El Premio Nacional de Poesía va de sorpresa en sorpresa. En la edición de 1991 recayó en un poeta cuasi desconocido y cuasi inédito, Luis Álvarez Piñer (1910); en la del 92 fue para un poeta póstumo, Basilio Fernández, quien, en efecto, había fallecido varios años antes, en 1987, sin haber publicado más que unos cuantos poemas en su juventud; las aguas parecieron volver a su cauce con la concesión del premio, en la siguiente edición, a José Ángel Valente. Pero ahora, de nuevo en la dialéctica de las sorpresas, el galardonado ha sido el granadino Rafael Guillén (1933), impulsor de una benemérita colección de poesía, Veleta al sur (1957-1966) y autor de una extensa obra, una selección de la cual se publicó en 1988, en Granada, bajo el título de Los alrededores del tiempo prologada por José Luis Cano, quien también incluye a Guillén en su antología lírica española de hoy.Por su edad el autor pertenece a la generación del cincuenta, aunque, dada su trayectoria vital y estética, más bien habría que adscribirlo a la otra generación del cincuenta, junto con algunos poetas hoy poco conocidos, casi todos andaluces, entre ellos Pilar Paz Pasamar, Julio Mariscal, Mariano Roldán y José Luis Tejada. Un veterano poeta el galardonado, que ve así recompensada su larga dedicación a la poesía.

La sorpresa, sin embargo, es evidente. En 1993 se publicaron títulos de factura más novedosa, de mayor apuesta estética. Algunos han entrado en la selección final, otros no. Pero es inevitable aludir a la honda desazón vital e intensa expresión de Los viajes sin fin, de Juan Luis Panero, a la elegante frescura de El hacha y la rosa, de Luis Alberto de Cuenca, al denso acento meditativo de Acaso una verdad, de Trapiello, al bronco desgarro de Hablando de pintura con un ciego, de Roger Wolfe o al ambicioso experimentalismo de Visto y no visto, de José Miguel Ullán, sin olvidar, en catalán, Els motius del llop, de Joan Margarit.
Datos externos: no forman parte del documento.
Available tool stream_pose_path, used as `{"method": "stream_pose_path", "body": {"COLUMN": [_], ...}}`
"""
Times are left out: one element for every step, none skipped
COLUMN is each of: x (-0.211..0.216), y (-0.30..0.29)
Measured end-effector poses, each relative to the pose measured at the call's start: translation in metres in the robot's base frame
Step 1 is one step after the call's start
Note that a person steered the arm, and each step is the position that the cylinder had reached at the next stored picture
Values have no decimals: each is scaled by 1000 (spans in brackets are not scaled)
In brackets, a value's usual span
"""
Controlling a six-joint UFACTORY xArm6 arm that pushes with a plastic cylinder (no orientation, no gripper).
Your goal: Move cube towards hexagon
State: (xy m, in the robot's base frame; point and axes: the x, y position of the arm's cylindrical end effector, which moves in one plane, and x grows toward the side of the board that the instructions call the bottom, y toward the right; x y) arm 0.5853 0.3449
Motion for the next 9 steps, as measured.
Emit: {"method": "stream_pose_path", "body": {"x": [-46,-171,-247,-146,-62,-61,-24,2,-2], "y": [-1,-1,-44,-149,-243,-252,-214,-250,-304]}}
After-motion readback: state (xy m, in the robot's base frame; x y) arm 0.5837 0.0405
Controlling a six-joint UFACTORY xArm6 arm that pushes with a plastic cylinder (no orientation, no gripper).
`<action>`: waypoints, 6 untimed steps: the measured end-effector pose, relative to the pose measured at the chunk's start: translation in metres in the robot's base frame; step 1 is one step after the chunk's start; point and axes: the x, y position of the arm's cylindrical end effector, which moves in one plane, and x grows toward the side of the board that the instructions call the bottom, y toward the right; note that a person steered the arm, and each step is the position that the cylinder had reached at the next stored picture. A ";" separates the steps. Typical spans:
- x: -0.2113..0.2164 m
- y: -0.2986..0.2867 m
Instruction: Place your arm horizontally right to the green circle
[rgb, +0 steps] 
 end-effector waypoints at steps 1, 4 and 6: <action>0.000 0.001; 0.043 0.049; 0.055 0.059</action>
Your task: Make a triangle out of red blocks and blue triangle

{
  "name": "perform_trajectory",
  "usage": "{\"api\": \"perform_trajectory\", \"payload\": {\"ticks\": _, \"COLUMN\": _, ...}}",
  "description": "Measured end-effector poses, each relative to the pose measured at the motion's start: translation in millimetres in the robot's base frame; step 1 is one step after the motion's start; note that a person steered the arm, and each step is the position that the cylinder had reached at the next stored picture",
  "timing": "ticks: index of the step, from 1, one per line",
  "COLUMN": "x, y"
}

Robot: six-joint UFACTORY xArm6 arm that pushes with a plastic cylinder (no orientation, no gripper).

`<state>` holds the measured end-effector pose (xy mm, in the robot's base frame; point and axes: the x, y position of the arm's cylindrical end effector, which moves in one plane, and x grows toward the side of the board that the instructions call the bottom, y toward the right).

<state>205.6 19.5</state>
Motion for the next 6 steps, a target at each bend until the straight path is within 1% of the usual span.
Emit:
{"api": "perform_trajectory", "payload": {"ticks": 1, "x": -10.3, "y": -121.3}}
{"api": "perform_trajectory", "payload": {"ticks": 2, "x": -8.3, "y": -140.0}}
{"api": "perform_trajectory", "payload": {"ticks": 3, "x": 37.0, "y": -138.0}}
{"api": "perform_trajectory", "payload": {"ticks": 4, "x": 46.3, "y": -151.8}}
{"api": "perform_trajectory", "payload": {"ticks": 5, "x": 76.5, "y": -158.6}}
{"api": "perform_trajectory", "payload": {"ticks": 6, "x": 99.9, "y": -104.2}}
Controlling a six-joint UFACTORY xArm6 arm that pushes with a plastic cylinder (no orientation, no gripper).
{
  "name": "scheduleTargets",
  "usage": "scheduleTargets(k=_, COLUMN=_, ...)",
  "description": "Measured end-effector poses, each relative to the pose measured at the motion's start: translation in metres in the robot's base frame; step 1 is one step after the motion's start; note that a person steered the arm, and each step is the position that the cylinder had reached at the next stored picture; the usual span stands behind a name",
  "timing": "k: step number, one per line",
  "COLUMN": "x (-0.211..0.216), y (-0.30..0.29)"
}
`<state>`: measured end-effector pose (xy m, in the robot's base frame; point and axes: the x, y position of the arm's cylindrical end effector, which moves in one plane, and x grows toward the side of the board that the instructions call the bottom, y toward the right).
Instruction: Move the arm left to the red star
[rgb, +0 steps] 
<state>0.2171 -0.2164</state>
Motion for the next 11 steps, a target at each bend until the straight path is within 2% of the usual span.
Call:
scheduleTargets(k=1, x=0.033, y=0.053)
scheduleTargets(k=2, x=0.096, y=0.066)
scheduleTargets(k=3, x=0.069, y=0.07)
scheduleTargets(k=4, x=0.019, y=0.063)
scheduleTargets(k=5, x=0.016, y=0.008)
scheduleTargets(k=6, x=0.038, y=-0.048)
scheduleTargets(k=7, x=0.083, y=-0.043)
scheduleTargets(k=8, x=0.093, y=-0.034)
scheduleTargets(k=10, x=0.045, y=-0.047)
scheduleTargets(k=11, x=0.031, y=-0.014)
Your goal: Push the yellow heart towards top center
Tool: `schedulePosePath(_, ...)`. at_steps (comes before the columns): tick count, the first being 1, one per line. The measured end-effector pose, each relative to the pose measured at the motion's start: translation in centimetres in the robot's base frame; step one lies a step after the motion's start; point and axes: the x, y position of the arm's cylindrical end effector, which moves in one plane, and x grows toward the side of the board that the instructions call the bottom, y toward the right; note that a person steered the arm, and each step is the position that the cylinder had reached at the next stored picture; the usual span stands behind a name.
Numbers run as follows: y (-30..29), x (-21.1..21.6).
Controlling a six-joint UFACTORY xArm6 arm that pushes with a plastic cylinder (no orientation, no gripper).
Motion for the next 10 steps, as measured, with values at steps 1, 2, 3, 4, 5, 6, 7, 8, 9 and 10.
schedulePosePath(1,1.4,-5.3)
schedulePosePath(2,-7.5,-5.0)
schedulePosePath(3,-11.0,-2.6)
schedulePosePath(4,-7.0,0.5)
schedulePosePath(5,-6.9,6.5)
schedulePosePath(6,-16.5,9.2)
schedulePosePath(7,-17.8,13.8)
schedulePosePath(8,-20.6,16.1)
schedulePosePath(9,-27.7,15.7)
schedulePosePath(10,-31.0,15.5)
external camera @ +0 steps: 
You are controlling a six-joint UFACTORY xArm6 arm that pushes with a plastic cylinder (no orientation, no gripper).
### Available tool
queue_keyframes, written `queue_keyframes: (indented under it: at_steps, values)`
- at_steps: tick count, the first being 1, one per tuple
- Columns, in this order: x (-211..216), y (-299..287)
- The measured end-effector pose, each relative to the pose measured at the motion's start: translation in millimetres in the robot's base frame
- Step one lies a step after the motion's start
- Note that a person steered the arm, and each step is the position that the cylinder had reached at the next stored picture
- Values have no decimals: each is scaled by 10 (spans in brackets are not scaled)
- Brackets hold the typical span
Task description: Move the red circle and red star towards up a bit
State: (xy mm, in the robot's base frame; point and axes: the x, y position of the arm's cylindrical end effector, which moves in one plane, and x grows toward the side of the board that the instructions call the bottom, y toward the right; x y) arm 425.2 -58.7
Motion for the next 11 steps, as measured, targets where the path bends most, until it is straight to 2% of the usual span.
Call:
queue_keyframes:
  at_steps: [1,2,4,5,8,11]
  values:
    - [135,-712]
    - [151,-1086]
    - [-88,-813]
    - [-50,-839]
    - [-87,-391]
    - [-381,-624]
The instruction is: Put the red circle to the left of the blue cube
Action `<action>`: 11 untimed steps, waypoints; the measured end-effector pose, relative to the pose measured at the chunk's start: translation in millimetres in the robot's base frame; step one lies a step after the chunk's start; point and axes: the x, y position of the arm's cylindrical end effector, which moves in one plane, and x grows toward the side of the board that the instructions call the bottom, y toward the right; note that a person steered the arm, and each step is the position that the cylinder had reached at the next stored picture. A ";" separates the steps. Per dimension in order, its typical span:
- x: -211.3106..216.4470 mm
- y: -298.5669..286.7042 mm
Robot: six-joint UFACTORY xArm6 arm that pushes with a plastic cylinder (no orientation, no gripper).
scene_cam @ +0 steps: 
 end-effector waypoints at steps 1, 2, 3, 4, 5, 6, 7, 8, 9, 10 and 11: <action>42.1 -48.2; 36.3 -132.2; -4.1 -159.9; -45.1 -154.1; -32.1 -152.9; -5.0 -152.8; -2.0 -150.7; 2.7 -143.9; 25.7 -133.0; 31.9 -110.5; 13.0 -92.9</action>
Lo que se echa de menos en el Premio Nacional de Poesía y, en general, en los premios nacionales es la falta de una política coherente. ¿Qué se premia? ¿La edad y el mérito? ¿El mérito sólo? ¿La renovación? ¿La tradicionalidad? Una vez, en el curso de unas deliberaciones, le oí decir a un jurado ante la razonable objeción que otro compañero de mesa formulaba al candidato que él presentaba: "¡Pero X... ha sufrido mucho por España!". Hombre, si nos ponemos así se ha terminado cualquier tipo de discusión. Me parece urgente, insisto, la necesidad de esa política si es que, verdaderamente, lo que se persigue con los premios institucionales es una cierta ejemplaridad estética. Como la que, por ejemplo, se alcanzó cuando en la edición de 1966 (y estábamos bajo la bota del viejo) se premió Arde el mar, de Pere Gimferrer, un libro que cambió la poesía española, aunque, desde luego, en la lista de galardonados de aquellos años hay también auténticas aberraciones. A lo mejor es que las cosas tienen que ser así. A lo mejor.